This repository contains code for the paper "Numbers Matter! Bringing Quantity-awareness to Retrieval Systems". The paper introduces two types of quantity-aware models, joint quantity and term ranking and disjoint ranking.
The modules include data generation, data processing, and evaluation. For fine-tuning the neural models
of SPLADE and ColBERT, refer to their respective repositories.
For loading the models and creating the quantity-aware variants, some code snippets from the mentioned repositories have been used here.
To run the code, create an environment using the requirment.txt
file.
Alongside the code, we also publish the training data, benchmark dataset for testing, and trained model checkpoints.
- Benchmark data: The benchmark data contains test data, namely FinQuant and MedQuant datasets, and can be downloaded here alongside the annotation guidelines.
- Training data: Raw training data containing sentences with quantities from news articles and the Trec Clinical Trails can be downloaded here.
- Checkpoints: The trained checkpoint for the fine-tuned models on quantity-centric data for SPLADE and ColBERT on finance and medical data can be downloaded here.
Below we describe the content of each module, for more information and examples refer to the readme files inside each respective module. ### Data Generation For the joint quantity and term ranking we need to generate fine-tuning data using templates and numerical indices.

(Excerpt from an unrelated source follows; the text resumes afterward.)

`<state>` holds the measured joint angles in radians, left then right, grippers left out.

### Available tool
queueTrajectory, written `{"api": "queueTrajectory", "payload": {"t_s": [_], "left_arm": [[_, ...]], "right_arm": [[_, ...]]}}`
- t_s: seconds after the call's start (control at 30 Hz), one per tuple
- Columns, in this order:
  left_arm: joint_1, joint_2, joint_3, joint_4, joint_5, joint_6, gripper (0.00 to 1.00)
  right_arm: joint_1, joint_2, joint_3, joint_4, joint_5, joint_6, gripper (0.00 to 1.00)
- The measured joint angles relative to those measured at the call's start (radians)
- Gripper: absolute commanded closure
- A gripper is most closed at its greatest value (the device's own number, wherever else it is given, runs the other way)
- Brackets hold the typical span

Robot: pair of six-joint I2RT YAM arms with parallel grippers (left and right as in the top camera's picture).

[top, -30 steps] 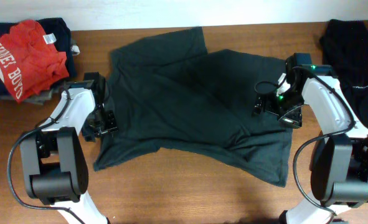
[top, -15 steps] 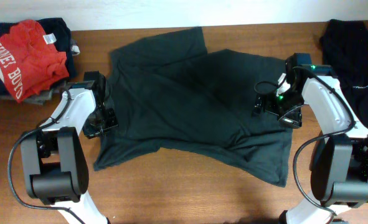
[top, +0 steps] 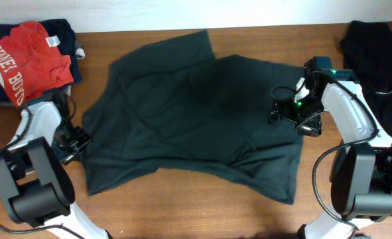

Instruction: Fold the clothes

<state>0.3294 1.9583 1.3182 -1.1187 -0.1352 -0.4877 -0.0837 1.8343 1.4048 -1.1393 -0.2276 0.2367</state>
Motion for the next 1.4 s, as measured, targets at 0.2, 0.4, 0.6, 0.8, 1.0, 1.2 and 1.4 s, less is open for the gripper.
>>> {"api": "queueTrajectory", "payload": {"t_s": [0.2, 0.4, 0.6, 0.8, 1.0, 1.2, 1.4], "left_arm": [[0.019, 0.0, 0.0, -0.021, -0.001, -0.044, 0.99], [0.019, -0.025, -0.003, -0.06, -0.024, -0.124, 0.99], [0.019, -0.229, -0.009, -0.084, -0.073, -0.155, 0.99], [0.019, -0.388, -0.009, -0.131, -0.083, -0.16, 0.31], [0.019, -0.399, -0.009, -0.151, -0.07, -0.16, 0.13], [0.017, -0.399, -0.01, -0.13, -0.057, -0.143, 0.13], [-0.036, -0.399, -0.01, -0.052, 0.028, -0.05, 0.13]], "right_arm": [[0.0, 0.0, 0.0, 0.0, 0.0, -0.001, 0.01], [0.0, 0.0, 0.0, 0.003, 0.0, 0.0, 0.01], [0.0, 0.0, 0.0, 0.035, 0.0, 0.0, 0.01], [0.0, 0.0, 0.0, 0.043, 0.0, 0.0, 0.01], [0.0, 0.0, 0.0, 0.071, -0.04, -0.001, 0.0], [0.0, 0.0, -0.002, 0.249, -0.068, 0.002, 0.96], [0.0, 0.003, -0.003, 0.459, 0.011, 0.055, 0.96]]}}
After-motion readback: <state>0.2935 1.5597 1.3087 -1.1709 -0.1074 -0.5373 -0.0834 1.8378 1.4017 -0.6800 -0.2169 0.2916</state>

The module `data_generation` contains code for concept expansion, unit, and value permutation.
Data loader and dataset classes for loading collections and queries for inference are in the dataset
module.
The model architecture and interfaces are in models
.
The models are divided into semantic and lexical models.
The lexical models include BM25 baselines (BM25 without change, BM25 with filtering) and QBM25(quantity-aware variant).
The semantic models include neural baselines (SPLADE and ColBERT) and quantity-aware variants (QSPLADE and QColBERT).
The module evaluate
contains scripts for the evaluation of the proposed models on benchmarks.
Here, we include scripts to run evaluation using the pytrec_eval library as well as significant testing.